Multiple sequence alignment suggests that PRP36 evolved early in mammalian lineage. Mammals very distantly related to human beings, such as the opossum, have a version of the PRP36, suggesting that the protein came about prior to that evolutionary divergence. However, with exception to the DUF4596 domain, very few areas within the PRP36 sequence are conserved.

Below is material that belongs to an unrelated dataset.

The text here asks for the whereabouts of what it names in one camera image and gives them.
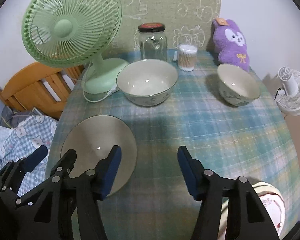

== Clinical significance ==

At this time, the function of the PRP36 protein is not known. However, some speculation of the function can be made. In 2009, it was discovered that the source of a patient's phenotypes was a genetic condition involving a 19p13.2 microdeletion—a very small piece of chromosome was missing from the patient (the entire 19p13.2 region was not missing). Additional diagnoses have since been made, and a few patients have been found to have microdeltions that involve the region in which the PRR36 gene is found, meaning the PRP36 protein would not be found in these individuals. However, this region also included other genes whose functions are well known; for example the obesity observed in the patients can be traced to the deletion of the insulin receptor gene. Other symptoms, such a learning disabilities and speech impediments can be tied to similar gene deletions. However, it is possible that PRP36 absence causes a minor disability that is masked by these other symptoms. Additionally, it is possible that PRP36 plays a secondary role with one or more of these other deleted genes. This second option can be slightly supported by noting that other proline rich proteins that have known function, both on human chromosome 19 and other chromosomes, tend to more frequently produce proteins that are involved in protein-protein interactions than many other general types of genes.